EXERCISE INSTRUCTIONS — Print exactly the lines that run from the one containing "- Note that" to the final line of the data, both included, and print none of the pictures.

THE DATA —

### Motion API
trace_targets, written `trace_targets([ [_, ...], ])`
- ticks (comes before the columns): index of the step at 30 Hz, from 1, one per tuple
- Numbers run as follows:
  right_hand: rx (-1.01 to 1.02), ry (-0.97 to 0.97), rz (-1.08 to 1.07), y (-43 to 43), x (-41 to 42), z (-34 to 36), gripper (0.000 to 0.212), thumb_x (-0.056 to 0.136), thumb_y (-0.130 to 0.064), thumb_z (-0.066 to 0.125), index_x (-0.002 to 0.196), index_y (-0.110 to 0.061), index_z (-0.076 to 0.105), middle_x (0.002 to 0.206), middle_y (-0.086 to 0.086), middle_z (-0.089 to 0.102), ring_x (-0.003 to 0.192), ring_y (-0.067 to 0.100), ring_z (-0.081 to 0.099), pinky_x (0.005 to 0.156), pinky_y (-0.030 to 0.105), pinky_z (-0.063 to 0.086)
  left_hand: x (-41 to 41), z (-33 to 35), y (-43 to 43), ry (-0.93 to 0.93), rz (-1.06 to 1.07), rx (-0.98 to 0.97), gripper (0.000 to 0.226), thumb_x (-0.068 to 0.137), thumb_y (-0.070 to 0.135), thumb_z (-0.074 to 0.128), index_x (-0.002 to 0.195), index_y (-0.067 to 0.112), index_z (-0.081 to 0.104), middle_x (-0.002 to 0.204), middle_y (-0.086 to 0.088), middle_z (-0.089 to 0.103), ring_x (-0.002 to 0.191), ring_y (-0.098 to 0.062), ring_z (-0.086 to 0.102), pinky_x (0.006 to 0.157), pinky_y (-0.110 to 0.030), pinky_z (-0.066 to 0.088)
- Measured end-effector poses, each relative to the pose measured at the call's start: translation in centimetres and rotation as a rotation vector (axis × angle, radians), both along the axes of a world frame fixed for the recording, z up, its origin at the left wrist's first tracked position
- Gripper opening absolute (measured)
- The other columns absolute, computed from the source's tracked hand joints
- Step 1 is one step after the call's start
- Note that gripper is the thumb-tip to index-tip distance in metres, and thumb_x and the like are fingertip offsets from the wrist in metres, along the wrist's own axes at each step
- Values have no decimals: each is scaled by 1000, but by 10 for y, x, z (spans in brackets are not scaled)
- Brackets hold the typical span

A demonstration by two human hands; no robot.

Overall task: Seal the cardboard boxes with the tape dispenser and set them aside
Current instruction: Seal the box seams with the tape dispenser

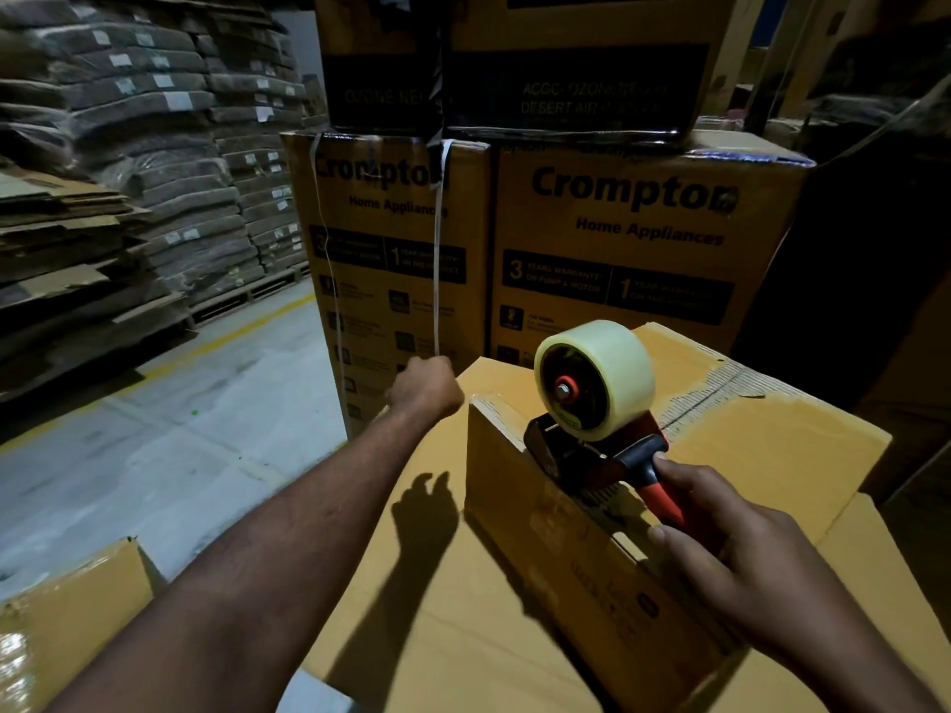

TASK RESULT —
- Note that gripper is the thumb-tip to index-tip distance in metres, and thumb_x and the like are fingertip offsets from the wrist in metres, along the wrist's own axes at each step
- Values have no decimals: each is scaled by 1000, but by 10 for y, x, z (spans in brackets are not scaled)
- Brackets hold the typical span

A demonstration by two human hands; no robot.

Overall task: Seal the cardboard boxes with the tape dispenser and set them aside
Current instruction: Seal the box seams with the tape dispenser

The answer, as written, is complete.